New data posted to the Department of Health & Human Services' (HHS) Hospital Compare website has sparked criticism from hospitals and health systems across the nation. While some hospitals complained the website features outdated information, hospitals in California are contesting its accuracy.
In particular, the California Hospital Association (CHA) is questioning Hospital Compare data that indicates some area hospitals have significantly higher blood infection rates than the national average, reports Payers & Providers.
According to CMS data, the national rate for blood infections from catheters in a large vein is 0.367 per 1,000 discharges, whereas Los Angeles County-USC Medical Center, Ronald Reagan UCLA Medical Center, and Alta Bates Summit Medical Center, among others, have rates much higher (1.785, 1.723, and 0.928, respectively).

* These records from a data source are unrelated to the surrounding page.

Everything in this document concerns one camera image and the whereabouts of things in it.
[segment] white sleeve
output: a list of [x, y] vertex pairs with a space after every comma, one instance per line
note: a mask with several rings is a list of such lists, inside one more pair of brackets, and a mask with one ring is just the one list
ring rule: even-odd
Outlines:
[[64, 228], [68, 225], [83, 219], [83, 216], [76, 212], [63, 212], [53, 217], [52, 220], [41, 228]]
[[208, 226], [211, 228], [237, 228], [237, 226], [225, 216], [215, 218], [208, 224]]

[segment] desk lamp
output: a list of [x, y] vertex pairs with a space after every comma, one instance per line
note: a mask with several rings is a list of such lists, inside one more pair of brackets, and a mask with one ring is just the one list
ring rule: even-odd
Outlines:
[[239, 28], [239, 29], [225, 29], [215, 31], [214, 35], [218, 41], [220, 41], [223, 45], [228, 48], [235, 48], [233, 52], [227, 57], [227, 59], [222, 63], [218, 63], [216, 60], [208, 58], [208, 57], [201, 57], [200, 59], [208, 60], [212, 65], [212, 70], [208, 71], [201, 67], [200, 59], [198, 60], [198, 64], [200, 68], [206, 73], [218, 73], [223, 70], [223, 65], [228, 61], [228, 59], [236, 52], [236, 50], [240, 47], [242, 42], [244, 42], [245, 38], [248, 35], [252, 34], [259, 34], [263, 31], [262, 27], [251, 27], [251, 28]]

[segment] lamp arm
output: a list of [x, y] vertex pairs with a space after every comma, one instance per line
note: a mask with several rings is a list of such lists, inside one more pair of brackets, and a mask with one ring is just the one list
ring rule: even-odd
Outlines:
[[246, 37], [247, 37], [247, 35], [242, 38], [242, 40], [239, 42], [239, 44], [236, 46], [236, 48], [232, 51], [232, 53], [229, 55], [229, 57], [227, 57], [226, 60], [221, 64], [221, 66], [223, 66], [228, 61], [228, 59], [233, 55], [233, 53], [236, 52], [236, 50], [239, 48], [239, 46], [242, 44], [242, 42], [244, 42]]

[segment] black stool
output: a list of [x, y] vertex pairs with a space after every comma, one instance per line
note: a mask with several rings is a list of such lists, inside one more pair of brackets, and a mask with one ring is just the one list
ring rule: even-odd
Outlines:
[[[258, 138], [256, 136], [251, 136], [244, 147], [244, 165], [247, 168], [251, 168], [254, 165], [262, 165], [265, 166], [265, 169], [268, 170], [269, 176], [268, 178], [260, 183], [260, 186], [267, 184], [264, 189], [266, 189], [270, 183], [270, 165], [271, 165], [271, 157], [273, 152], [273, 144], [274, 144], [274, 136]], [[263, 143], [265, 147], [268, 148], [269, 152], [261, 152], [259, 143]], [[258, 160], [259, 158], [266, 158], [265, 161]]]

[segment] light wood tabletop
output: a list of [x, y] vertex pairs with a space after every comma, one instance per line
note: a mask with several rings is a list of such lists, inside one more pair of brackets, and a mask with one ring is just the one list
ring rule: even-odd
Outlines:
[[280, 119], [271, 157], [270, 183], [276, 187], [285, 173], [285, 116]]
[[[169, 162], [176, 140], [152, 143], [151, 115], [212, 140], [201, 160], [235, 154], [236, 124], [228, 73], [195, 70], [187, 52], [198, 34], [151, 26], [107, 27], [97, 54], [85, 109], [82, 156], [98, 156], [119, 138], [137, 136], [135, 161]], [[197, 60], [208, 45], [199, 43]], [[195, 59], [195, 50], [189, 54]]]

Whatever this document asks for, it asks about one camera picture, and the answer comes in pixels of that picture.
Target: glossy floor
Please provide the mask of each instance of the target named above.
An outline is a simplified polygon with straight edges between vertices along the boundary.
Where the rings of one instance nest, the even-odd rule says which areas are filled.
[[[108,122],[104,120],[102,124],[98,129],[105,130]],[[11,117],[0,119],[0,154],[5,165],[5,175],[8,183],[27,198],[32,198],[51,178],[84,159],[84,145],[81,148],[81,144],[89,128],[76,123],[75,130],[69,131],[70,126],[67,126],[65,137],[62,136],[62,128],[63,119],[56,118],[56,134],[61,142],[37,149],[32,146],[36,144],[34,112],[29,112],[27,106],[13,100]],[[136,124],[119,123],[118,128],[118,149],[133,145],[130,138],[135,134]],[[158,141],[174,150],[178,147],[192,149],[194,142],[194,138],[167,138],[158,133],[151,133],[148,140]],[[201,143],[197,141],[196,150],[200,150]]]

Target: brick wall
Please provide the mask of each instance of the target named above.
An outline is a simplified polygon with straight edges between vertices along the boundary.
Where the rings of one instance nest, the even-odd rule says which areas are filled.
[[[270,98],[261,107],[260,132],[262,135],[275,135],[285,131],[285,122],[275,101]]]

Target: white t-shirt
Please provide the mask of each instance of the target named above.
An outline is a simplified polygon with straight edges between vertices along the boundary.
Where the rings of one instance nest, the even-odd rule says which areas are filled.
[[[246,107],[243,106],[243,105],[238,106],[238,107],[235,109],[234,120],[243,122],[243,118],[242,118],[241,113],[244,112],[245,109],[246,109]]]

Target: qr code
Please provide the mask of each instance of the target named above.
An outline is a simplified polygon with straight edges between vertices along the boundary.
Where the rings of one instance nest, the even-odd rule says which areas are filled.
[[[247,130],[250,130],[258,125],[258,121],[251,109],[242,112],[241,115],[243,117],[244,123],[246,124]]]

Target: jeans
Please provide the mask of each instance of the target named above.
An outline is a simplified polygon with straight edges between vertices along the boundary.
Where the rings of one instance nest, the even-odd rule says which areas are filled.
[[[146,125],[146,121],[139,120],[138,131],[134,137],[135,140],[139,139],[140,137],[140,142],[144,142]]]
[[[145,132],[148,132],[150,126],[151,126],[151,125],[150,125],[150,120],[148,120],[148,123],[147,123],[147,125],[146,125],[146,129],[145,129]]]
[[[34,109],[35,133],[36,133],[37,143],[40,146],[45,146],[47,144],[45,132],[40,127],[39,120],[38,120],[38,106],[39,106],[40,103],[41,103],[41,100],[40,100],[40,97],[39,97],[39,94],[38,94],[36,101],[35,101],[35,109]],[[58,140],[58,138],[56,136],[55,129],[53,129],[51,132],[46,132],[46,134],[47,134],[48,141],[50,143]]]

One of CHA's chief concerns is that Hospital Compare bases its data on medical coding and not clinical medical records. Hospitals have only just started using coding data for quality reporting and are better at using data from patient charts, notes Payors & Providers.
The American Hospital Association (AHA) also has challenged the Hospital Compare data. "We believe the data is fairly seriously flawed in the way it's calculated," Nancy Foster, AHA vice president, told Kaiser Health News. "When inaccurate data is out there, it both misleads the public and generates a lot of activity that is unproductive in the hospital."